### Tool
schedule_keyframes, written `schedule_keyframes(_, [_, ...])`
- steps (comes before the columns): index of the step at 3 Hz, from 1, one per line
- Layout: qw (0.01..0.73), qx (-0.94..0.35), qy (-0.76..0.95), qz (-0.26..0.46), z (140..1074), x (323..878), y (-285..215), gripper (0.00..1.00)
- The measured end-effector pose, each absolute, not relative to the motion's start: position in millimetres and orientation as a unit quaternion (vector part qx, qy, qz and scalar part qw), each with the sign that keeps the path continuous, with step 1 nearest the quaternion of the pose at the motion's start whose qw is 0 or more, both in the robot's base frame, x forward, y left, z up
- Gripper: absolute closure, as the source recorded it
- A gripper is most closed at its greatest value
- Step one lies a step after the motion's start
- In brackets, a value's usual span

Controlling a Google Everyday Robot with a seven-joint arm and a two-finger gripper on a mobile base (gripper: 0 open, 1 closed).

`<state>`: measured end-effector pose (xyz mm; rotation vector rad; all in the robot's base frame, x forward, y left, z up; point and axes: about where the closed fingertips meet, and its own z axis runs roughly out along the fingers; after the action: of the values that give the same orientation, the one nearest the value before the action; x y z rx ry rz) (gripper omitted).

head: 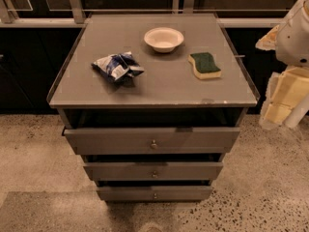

##############################

Scan the records above for the string "closed", then copy each line where it turns up.

### Result
- A gripper is most closed at its greatest value
Controlling a Google Everyday Robot with a seven-joint arm and a two-finger gripper on a mobile base (gripper: 0 open, 1 closed).
`<state>`: measured end-effector pose (xyz mm; rotation vector rad; all in the robot's base frame, x forward, y left, z up; point and axes: about where the closed fingertips meet, and its own z axis runs roughly out along the fingers; after the action: of the values that give the same orientation, the one nearest the value before the action; x y z rx ry rz) (gripper omitted).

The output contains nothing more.